#### Prompt:
Could you print each line of the material below exactly?

#### Data:

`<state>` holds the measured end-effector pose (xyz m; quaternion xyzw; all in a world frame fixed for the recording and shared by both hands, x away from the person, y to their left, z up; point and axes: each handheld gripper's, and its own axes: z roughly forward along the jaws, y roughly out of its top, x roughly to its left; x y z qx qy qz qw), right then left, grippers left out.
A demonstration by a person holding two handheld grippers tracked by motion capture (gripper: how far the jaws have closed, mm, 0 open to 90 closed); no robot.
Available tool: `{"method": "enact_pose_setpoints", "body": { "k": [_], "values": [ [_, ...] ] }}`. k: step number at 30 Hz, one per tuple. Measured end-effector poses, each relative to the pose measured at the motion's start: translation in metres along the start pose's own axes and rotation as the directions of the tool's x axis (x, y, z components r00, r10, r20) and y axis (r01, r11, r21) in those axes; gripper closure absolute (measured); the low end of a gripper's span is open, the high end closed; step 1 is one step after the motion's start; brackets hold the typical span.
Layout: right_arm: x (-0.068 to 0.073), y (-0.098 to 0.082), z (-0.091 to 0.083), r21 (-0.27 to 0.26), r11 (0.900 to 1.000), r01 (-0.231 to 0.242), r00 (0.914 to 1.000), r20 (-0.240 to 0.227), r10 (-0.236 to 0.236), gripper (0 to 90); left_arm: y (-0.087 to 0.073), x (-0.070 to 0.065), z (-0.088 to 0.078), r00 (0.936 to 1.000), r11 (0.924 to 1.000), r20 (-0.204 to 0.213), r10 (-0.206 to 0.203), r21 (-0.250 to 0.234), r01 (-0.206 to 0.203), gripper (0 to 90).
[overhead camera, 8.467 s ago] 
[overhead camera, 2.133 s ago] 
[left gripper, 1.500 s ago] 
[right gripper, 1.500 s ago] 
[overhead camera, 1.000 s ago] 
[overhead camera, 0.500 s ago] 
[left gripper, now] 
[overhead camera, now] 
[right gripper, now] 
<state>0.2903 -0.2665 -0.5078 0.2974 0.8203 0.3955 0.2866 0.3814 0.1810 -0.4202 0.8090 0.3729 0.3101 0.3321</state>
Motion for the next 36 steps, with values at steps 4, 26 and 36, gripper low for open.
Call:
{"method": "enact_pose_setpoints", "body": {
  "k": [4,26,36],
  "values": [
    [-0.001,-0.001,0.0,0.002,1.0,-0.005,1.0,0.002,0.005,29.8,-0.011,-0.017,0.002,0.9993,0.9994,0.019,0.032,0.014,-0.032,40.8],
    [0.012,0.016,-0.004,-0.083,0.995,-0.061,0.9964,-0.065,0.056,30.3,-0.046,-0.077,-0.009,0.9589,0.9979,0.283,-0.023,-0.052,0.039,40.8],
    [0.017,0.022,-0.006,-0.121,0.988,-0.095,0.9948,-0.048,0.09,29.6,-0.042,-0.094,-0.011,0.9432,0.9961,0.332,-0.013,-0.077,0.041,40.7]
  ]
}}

#### Response area:
`<state>` holds the measured end-effector pose (xyz m; quaternion xyzw; all in a world frame fixed for the recording and shared by both hands, x away from the person, y to their left, z up; point and axes: each handheld gripper's, and its own axes: z roughly forward along the jaws, y roughly out of its top, x roughly to its left; x y z qx qy qz qw), right then left, grippers left out.
A demonstration by a person holding two handheld grippers tracked by motion capture (gripper: how far the jaws have closed, mm, 0 open to 90 closed); no robot.
Available tool: `{"method": "enact_pose_setpoints", "body": { "k": [_], "values": [ [_, ...] ] }}`. k: step number at 30 Hz, one per tuple. Measured end-effector poses, each relative to the pose measured at the motion's start: translation in metres along the start pose's own axes and rotation as the directions of the tool's x axis (x, y, z components r00, r10, r20) and y axis (r01, r11, r21) in those axes; gripper closure absolute (measured); the low end of a gripper's span is open, the high end closed; step 1 is one step after the motion's start; brackets hold the typical span.
Layout: right_arm: x (-0.068 to 0.073), y (-0.098 to 0.082), z (-0.091 to 0.083), r21 (-0.27 to 0.26), r11 (0.900 to 1.000), r01 (-0.231 to 0.242), r00 (0.914 to 1.000), r20 (-0.240 to 0.227), r10 (-0.236 to 0.236), gripper (0 to 90); left_arm: y (-0.087 to 0.073), x (-0.070 to 0.065), z (-0.088 to 0.078), r00 (0.936 to 1.000), r11 (0.924 to 1.000), r20 (-0.204 to 0.213), r10 (-0.206 to 0.203), r21 (-0.250 to 0.234), r01 (-0.206 to 0.203), gripper (0 to 90).
[overhead camera, 8.467 s ago] 
[overhead camera, 2.133 s ago] 
[left gripper, 1.500 s ago] 
[right gripper, 1.500 s ago] 
[overhead camera, 1.000 s ago] 
[overhead camera, 0.500 s ago] 
[left gripper, now] 
[overhead camera, now] 
[right gripper, now] 
<state>0.2903 -0.2665 -0.5078 0.2974 0.8203 0.3955 0.2866 0.3814 0.1810 -0.4202 0.8090 0.3729 0.3101 0.3321</state>
Motion for the next 36 steps, with values at steps 4, 26 and 36, gripper low for open.
Call:
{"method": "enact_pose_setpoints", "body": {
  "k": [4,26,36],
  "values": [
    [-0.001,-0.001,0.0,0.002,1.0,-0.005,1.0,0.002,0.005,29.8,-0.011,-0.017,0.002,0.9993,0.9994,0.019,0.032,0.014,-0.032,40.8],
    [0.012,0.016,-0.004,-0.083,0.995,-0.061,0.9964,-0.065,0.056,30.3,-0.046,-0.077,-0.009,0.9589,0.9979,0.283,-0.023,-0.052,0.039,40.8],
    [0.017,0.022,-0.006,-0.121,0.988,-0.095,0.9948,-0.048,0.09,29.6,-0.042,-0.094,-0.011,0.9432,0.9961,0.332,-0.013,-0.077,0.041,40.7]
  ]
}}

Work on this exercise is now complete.